In New Jersey and Pennsylvania, most employers are required to pay overtime compensation to non-exempt employees who work more than 40 hours in a week. Overtime pay is calculated as half of a worker’s usual hourly rate. This means that workers who work more than 40 hours per week must be paid one-and-one-half times their regular rate for each overtime hour worked. Some employees are not entitled to overtime compensation, however. Whether you are entitled to receive overtime compensation will depend on the number of hours you work, your job classification and duties, and federal and state law. The attorneys at Swartz Swidler can help you to determine whether you should receive overtime pay and help you to recover compensation if you have not been paid correctly.
Employers that must pay overtime
While most employers are required to pay overtime to their non-exempt employees, there are some exceptions. Employers that are covered by the Fair Labor Standards Act are subject to the overtime pay rules. In general, businesses are covered under the FLSA if they have $500,000 or more in annual revenues or if they perform work in interstate commerce. Working in interstate commerce includes much more than many people realize. For example, companies that mail letters to people in other states or who receive goods from suppliers that are located in other states work in interstate commerce and are subject to the FLSA’s overtime requirements.

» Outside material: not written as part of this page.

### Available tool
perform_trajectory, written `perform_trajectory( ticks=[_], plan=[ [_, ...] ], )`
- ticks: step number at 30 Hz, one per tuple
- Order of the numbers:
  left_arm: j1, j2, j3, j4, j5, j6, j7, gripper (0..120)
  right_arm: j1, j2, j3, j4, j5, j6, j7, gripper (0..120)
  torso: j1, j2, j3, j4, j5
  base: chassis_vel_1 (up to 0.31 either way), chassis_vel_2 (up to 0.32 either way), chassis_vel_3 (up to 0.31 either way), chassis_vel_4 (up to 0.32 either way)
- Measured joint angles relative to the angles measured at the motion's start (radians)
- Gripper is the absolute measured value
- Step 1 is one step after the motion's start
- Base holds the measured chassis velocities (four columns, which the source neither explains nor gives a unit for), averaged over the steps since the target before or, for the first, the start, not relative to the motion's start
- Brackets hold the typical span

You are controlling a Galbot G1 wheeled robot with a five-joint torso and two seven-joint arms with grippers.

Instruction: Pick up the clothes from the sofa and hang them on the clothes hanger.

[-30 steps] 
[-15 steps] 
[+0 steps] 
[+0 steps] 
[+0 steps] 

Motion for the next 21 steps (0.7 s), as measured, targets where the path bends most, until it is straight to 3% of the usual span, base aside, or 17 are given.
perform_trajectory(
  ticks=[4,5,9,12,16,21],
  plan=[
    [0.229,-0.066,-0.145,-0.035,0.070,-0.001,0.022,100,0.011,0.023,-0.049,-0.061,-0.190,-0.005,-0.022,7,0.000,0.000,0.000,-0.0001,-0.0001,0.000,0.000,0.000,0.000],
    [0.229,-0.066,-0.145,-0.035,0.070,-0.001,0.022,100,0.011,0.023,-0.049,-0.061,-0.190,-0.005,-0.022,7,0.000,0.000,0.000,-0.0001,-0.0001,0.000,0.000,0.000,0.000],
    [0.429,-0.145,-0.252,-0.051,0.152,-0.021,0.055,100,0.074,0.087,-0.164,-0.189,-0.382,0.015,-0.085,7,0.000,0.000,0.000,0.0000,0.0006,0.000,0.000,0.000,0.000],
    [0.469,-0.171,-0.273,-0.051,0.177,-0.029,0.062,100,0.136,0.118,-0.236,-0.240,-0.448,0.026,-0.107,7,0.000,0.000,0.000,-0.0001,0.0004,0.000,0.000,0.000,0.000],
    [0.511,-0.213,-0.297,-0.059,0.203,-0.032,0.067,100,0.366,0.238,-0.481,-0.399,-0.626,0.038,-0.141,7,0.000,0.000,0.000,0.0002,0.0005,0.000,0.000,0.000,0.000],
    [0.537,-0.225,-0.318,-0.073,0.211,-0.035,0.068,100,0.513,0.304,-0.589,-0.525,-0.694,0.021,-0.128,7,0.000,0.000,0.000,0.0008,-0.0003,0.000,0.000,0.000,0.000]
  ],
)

Employees who are entitled to receive overtime pay
Covered employers are required to pay overtime compensation to eligible employees who work more than 40 hours per week. However, there are some exceptions to this requirement for exempt employees. Exempt employees are not entitled to receive overtime compensation and include the following categories of workers:
- Professional, administrative, and executive workers who are paid on a qualifying salary basis
- Independent contractors
- Volunteers
- Certain computer professionals who are paid at least $27.63 per hour
- Outside salespeople
- Seasonal workers at recreational businesses, amusement businesses, organized camps, and religious or nonprofit educational conferences
- Small newspaper employees
- Newspaper delivery personnel
- Fishing operations workers
- Seamen
- Small farm employees
- Criminal investigators
- Certain types of switchboard operators
- Casual domestic babysitters and companions
Exempt professional, executive, and administrative employees
One of the most common exemptions that employers use is the exemption for white-collar employees. These include professional, executive, and administrative employees. However, some employers misclassify workers as an exempt professional, executive, or administrative employees that should be classified as non-exempt workers who are entitled to overtime compensation. To be classified as one of these types of exempt employees, you must receive a regular salary and spend the majority of your time at work performing tasks that require you to use your independent judgment and discretion.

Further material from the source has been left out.